[Stored items]
= = = = =

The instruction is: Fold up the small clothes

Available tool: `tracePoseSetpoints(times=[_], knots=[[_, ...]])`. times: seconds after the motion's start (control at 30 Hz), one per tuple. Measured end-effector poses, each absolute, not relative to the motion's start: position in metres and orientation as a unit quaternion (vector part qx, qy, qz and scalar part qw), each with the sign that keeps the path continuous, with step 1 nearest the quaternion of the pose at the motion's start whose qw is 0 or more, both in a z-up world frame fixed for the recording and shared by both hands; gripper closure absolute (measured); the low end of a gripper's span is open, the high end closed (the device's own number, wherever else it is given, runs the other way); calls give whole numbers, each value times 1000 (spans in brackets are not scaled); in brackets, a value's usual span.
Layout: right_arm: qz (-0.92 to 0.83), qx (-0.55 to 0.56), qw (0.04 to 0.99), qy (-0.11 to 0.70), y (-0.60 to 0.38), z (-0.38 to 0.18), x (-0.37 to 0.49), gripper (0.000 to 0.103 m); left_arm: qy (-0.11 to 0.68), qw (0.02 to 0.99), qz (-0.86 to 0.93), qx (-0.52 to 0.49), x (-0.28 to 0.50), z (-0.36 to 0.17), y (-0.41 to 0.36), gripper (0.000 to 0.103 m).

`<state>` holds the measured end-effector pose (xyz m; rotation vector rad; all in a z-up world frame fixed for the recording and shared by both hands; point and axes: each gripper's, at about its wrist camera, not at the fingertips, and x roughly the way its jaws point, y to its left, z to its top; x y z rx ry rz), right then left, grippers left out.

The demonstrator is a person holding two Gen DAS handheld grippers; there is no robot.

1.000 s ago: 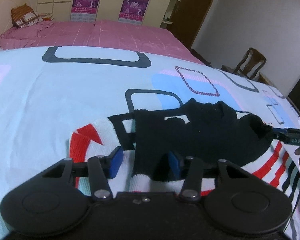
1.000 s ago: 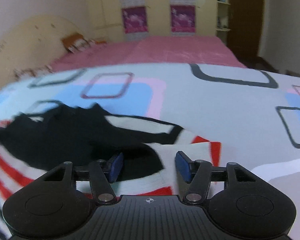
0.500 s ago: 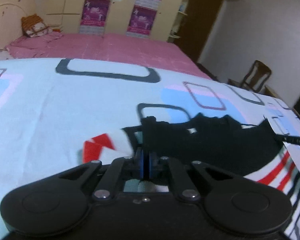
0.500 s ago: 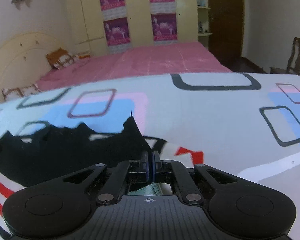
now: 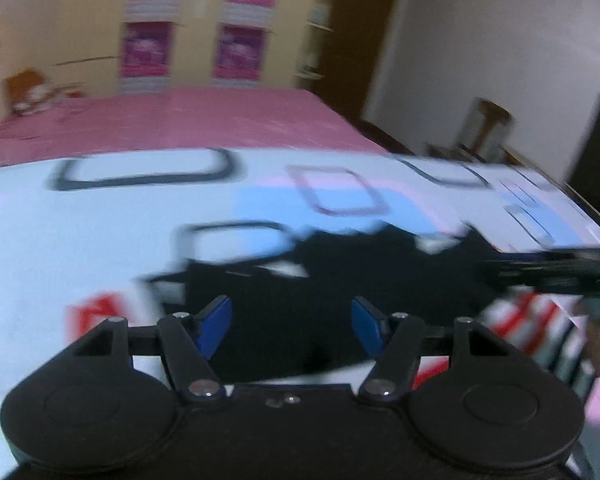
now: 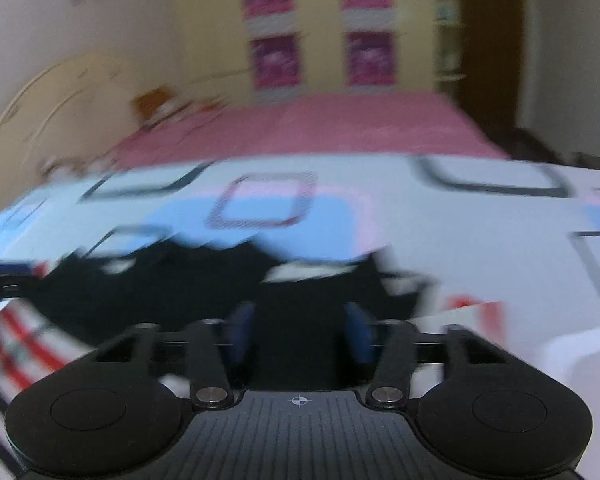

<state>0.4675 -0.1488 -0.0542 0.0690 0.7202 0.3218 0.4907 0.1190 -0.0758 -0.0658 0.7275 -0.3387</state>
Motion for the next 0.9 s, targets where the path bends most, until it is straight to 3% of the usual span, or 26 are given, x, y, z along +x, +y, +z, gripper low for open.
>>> tracePoseSetpoints(times=[0.2,0.27,0.33,0.5,0.63,0.7,0.9], knots=[[208,-47,910,357,-87,-70,454,62,376,906,-195,-10,485,-99,84,29],[212,-71,906,358,-90,-75,449,45,375,906,-198,-2,480,-103,94,29],[189,-72,911,359,-115,-76,448,40,373,914,-161,16,473,-104,115,28],[111,-4,915,387,-197,-89,449,45,372,918,-138,0,465,-103,153,28],[108,-26,924,365,-179,-69,441,45,362,925,-110,24,459,-89,126,25],[136,-14,929,343,-170,-57,430,45,341,931,-134,16,447,-81,114,14],[208,-53,898,383,-112,-76,408,45,364,911,-192,33,429,-97,57,19]])
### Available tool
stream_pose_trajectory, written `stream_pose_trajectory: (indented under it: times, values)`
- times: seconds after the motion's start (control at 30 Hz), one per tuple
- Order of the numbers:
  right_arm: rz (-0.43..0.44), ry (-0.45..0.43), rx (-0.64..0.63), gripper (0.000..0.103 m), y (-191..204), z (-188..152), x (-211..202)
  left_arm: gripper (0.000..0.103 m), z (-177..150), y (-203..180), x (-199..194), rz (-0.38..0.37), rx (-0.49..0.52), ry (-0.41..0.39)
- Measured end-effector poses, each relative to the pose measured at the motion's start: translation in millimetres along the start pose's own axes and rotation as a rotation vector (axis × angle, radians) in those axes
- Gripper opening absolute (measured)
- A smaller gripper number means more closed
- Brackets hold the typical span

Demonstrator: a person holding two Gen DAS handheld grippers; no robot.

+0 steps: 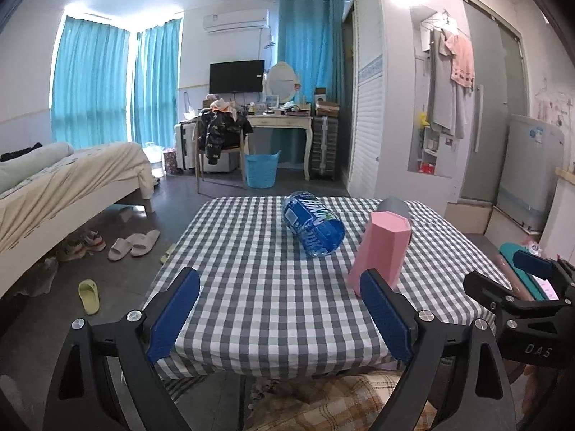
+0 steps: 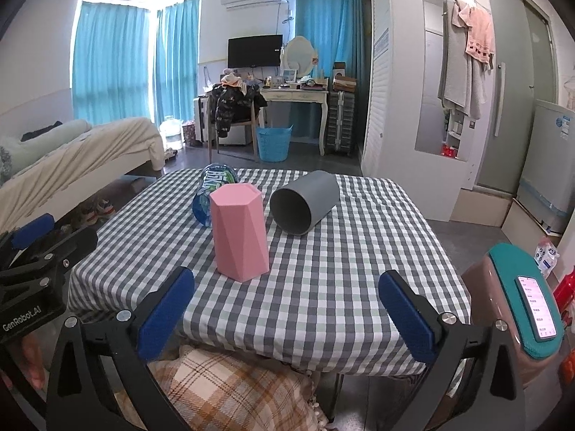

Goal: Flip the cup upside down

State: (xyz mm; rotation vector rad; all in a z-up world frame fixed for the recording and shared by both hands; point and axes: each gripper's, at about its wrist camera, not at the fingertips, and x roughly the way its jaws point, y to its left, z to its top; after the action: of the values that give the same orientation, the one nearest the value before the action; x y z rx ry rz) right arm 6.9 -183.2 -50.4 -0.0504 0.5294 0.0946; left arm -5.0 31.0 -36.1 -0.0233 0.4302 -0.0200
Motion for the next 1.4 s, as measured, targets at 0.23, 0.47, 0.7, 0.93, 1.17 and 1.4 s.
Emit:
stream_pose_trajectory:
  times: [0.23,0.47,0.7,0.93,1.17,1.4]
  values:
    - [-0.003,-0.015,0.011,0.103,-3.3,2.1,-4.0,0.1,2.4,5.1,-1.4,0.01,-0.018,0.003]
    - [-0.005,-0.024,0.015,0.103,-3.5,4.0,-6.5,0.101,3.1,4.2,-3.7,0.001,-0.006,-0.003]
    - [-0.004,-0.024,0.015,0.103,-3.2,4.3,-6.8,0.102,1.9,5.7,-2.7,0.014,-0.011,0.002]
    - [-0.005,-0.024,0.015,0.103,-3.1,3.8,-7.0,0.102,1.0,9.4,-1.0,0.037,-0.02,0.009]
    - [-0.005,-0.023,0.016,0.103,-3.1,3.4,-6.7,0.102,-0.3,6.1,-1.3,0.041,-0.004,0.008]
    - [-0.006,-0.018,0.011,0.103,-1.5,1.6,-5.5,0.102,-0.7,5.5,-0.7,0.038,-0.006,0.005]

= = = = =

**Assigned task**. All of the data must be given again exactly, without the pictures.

**Solution to the problem**.
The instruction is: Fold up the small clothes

Available tool: `tracePoseSetpoints(times=[_], knots=[[_, ...]])`. times: seconds after the motion's start (control at 30 Hz), one per tuple. Measured end-effector poses, each absolute, not relative to the motion's start: position in metres and orientation as a unit quaternion (vector part qx, qy, qz and scalar part qw), each with the sign that keeps the path continuous, with step 1 nearest the quaternion of the pose at the motion's start whose qw is 0 or more, both in a z-up world frame fixed for the recording and shared by both hands; gripper closure absolute (measured); the low end of a gripper's span is open, the high end closed (the device's own number, wherever else it is given, runs the other way); calls give whole numbers, each value times 1000 (spans in brackets are not scaled); in brackets, a value's usual span.
Layout: right_arm: qz (-0.92 to 0.83), qx (-0.55 to 0.56), qw (0.04 to 0.99), qy (-0.11 to 0.70), y (-0.60 to 0.38), z (-0.38 to 0.18), x (-0.37 to 0.49), gripper (0.000 to 0.103 m); left_arm: qy (-0.11 to 0.68), qw (0.02 to 0.99), qz (-0.86 to 0.93), qx (-0.52 to 0.49), x (-0.28 to 0.50), z (-0.36 to 0.17), y (-0.41 to 0.36), gripper (0.000 to 0.103 m).

`<state>` holds the measured end-effector pose (xyz m; rotation vector rad; all in a z-up world frame fixed for the recording and shared by both hands; point and axes: each gripper's, at about its wrist camera, not at the fingertips, and x roughly the way its jaws point, y to its left, z to its top; x y z rx ry rz), right then left, grippers left out.

The demonstrator is a person holding two Gen DAS handheld grippers; there is no robot.

1.000 s ago: 
1.000 s ago: 
0.500 s ago: 
0.500 s ago: 
now: 
now: 

<state>0.4675 -0.1488 -0.0542 0.0690 0.7202 0.3218 0.4907 0.1190 -0.0758 -0.0658 0.7275 -0.3387</state>
Motion for the next 0.9 s, targets where the path bends most, until it is straight to 3% of the usual span, or 26 are given, x, y, z along +x, +y, +z, gripper low for open.
>>> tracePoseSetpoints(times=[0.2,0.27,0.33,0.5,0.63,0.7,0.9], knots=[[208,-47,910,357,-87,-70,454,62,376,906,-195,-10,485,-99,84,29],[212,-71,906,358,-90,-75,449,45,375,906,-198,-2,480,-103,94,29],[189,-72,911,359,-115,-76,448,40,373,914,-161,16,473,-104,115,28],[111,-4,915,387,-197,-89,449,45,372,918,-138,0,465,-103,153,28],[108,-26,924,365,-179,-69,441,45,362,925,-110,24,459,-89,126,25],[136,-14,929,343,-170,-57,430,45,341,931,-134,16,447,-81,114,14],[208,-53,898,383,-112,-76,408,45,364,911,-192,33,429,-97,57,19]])
### Available tool
stream_pose_trajectory, written `stream_pose_trajectory: (indented under it: times, values)`
- times: seconds after the motion's start (control at 30 Hz), one per tuple
- Order of the numbers:
  right_arm: rz (-0.43..0.44), ry (-0.45..0.43), rx (-0.64..0.63), gripper (0.000..0.103 m), y (-191..204), z (-188..152), x (-211..202)
  left_arm: gripper (0.000..0.103 m), z (-177..150), y (-203..180), x (-199..194), rz (-0.38..0.37), rx (-0.49..0.52), ry (-0.41..0.39)
- Measured end-effector poses, each relative to the pose measured at the motion's start: translation in millimetres along the start pose's own axes and rotation as a rotation vector (axis × angle, radians) in those axes
- Gripper opening absolute (measured)
- A smaller gripper number means more closed
- Brackets hold the typical span

Demonstrator: a person holding two Gen DAS handheld grippers; no robot.

+0 steps: 
+0 steps: 

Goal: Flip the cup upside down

State: (xyz mm; rotation vector rad; all in a z-up world frame fixed for the recording and shared by both hands; point and axes: each gripper's, at about its wrist camera, not at the fingertips, and x roughly the way its jaws point, y to its left, z to its top; after the action: of the values that give the same orientation, the one nearest the value before the action; x y z rx ry rz) right arm 6.9 -183.2 -50.4 -0.0504 0.5294 0.0946; left arm -5.0 31.0 -36.1 -0.0233 0.4302 -0.0200
Motion for the next 1.4 s, as measured, targets at 0.23, 0.47, 0.7, 0.93, 1.17 and 1.4 s.
Emit:
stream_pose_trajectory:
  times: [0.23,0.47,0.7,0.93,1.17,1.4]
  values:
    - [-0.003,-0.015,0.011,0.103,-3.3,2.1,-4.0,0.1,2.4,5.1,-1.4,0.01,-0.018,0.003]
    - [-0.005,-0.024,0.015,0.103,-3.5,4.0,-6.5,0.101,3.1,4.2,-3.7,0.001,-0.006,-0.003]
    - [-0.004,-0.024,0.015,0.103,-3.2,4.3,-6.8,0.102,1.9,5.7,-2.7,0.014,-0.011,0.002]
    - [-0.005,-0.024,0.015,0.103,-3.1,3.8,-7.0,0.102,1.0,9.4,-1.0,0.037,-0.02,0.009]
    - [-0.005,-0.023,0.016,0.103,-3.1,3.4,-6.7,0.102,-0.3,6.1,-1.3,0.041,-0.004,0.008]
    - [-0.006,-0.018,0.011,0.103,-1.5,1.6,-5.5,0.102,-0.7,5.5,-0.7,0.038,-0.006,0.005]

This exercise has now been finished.